EXERCISE INSTRUCTIONS — Beginning with the line below that contains "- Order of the" and ending with the line that contains "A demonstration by", copy every line exactly. Copy nothing else.

#####

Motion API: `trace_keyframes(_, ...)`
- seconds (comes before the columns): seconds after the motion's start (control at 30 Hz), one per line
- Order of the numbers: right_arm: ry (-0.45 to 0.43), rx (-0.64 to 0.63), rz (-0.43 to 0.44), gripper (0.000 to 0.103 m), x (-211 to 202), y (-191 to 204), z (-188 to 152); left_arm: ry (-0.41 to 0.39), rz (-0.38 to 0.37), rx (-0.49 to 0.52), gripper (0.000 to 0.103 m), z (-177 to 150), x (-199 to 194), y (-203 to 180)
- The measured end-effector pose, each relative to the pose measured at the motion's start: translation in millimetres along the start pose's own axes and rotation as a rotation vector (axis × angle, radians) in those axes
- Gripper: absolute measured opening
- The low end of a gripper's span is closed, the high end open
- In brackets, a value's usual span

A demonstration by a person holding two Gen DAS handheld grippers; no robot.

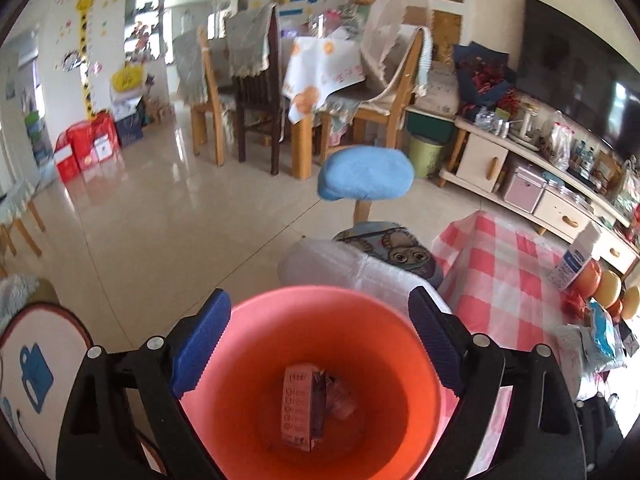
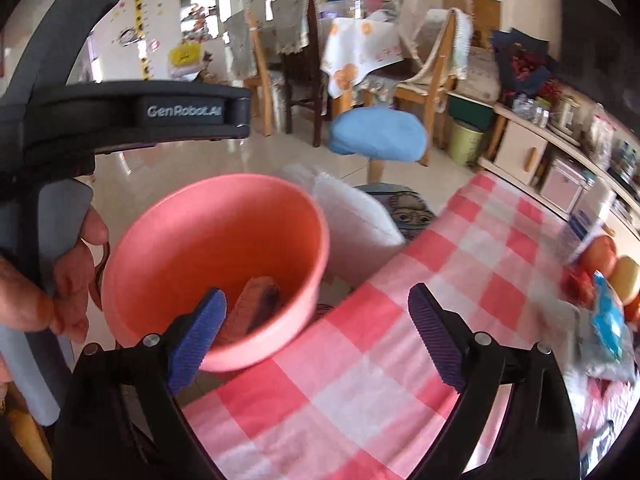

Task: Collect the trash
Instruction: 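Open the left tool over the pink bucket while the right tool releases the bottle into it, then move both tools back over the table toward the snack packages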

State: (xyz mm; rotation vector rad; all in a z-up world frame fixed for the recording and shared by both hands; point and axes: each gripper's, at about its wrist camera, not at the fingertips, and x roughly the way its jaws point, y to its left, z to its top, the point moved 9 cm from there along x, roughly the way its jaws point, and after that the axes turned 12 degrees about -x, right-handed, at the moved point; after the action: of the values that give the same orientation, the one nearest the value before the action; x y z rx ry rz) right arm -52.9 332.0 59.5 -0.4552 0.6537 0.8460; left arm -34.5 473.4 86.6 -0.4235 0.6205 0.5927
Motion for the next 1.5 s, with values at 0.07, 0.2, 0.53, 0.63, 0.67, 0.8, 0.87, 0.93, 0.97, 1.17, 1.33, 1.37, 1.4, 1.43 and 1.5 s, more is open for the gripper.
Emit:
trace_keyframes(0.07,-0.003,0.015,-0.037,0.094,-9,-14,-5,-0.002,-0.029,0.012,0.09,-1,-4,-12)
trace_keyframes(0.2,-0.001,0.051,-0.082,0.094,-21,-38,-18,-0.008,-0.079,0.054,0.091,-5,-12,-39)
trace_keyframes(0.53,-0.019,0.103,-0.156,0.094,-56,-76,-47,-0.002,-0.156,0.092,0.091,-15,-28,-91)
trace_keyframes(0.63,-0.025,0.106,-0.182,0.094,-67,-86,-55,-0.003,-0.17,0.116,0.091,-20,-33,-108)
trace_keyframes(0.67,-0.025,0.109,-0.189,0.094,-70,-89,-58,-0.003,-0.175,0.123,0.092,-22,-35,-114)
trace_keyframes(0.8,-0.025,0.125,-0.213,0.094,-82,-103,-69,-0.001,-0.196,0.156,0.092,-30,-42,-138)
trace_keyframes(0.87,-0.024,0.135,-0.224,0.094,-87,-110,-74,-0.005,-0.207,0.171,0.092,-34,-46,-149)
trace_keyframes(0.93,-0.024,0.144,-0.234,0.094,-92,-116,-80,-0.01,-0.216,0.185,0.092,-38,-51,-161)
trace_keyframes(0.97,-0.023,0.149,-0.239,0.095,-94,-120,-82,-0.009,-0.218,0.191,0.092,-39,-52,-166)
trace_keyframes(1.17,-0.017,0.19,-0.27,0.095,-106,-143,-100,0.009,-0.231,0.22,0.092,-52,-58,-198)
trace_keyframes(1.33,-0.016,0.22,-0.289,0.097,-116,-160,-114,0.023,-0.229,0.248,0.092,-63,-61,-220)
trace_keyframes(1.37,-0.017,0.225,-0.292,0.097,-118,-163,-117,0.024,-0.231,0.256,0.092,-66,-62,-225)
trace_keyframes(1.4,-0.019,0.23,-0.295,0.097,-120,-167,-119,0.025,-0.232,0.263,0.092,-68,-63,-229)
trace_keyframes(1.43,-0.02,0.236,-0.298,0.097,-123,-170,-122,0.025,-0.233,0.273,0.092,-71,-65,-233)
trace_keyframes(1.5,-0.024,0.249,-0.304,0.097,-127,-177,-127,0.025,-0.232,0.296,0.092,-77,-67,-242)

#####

TASK OUTPUT —
- Order of the numbers: right_arm: ry (-0.45 to 0.43), rx (-0.64 to 0.63), rz (-0.43 to 0.44), gripper (0.000 to 0.103 m), x (-211 to 202), y (-191 to 204), z (-188 to 152); left_arm: ry (-0.41 to 0.39), rz (-0.38 to 0.37), rx (-0.49 to 0.52), gripper (0.000 to 0.103 m), z (-177 to 150), x (-199 to 194), y (-203 to 180)
- The measured end-effector pose, each relative to the pose measured at the motion's start: translation in millimetres along the start pose's own axes and rotation as a rotation vector (axis × angle, radians) in those axes
- Gripper: absolute measured opening
- The low end of a gripper's span is closed, the high end open
- In brackets, a value's usual span

A demonstration by a person holding two Gen DAS handheld grippers; no robot.

No additional output is expected.